Abdul Nacer Benbrika, also known as Abu Bakr, has long been monitored by Australian authorities and grabbed headlines in August after he praised bin Laden, blamed for the September 11, 2001, attacks on the United States.

He is a self-styled leader of a fundamentalist Islamic group of young followers in the suburbs of Australia's second-biggest city, Melbourne. Some of these followers, local radio reported, attended militant training camps in Asia.

"Osama Bin Laden, he is a great man," Benbrika, 45, told Australian Broadcasting Corp. (ABC) radio in August.

Following police raids in Sydney and Melbourne on Tuesday, Benbrika was charged with directing the activities of a terrorist organisation and remanded in custody until January.

Benbrika's passport was confiscated in March on advice from the Australian Security Intelligence Organisation, which then raided his Melbourne home in June, ABC radio has reported.

But Benbrika, a dual Australi-an/Algerian citizen who has at least six children and has lived in Melbourne since 1989, denied he was a security threat.

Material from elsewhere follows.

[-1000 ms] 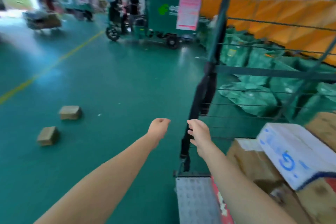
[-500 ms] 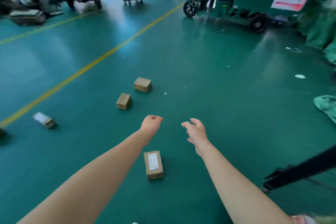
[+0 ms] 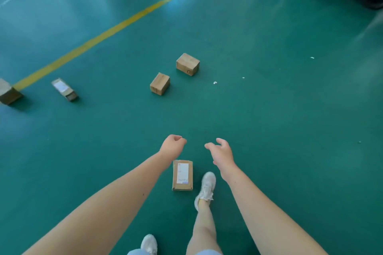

"I am not involved in anything here. I am teaching my brothers here the Koran and the Sunna, and I am trying my best to keep myself, my family, my kids and the Muslims close to this religion," he told the ABC, referring to the holy book and the code of conduct for Muslims.

Benbrika said he opposed anyone trying to harm his religion. He also said it was a "big problem" for Muslims reconciling their religion with life in Australia.

"There are two laws. There is Australian law. There is Islamic law," he said, adding the only law that needed to be spread was Islam.

"Jihad is part of my religion, and what you have to understand that anyone who fights for the sake of Allah ... (with) the first drop of blood that comes from him out, all his sin will be forgiven," he said.

Other Australian Muslim leaders have said Benbrika represented a minority view, and Prime Minister John Howard did not invite Benbrika to a summit of key Muslim leaders in August.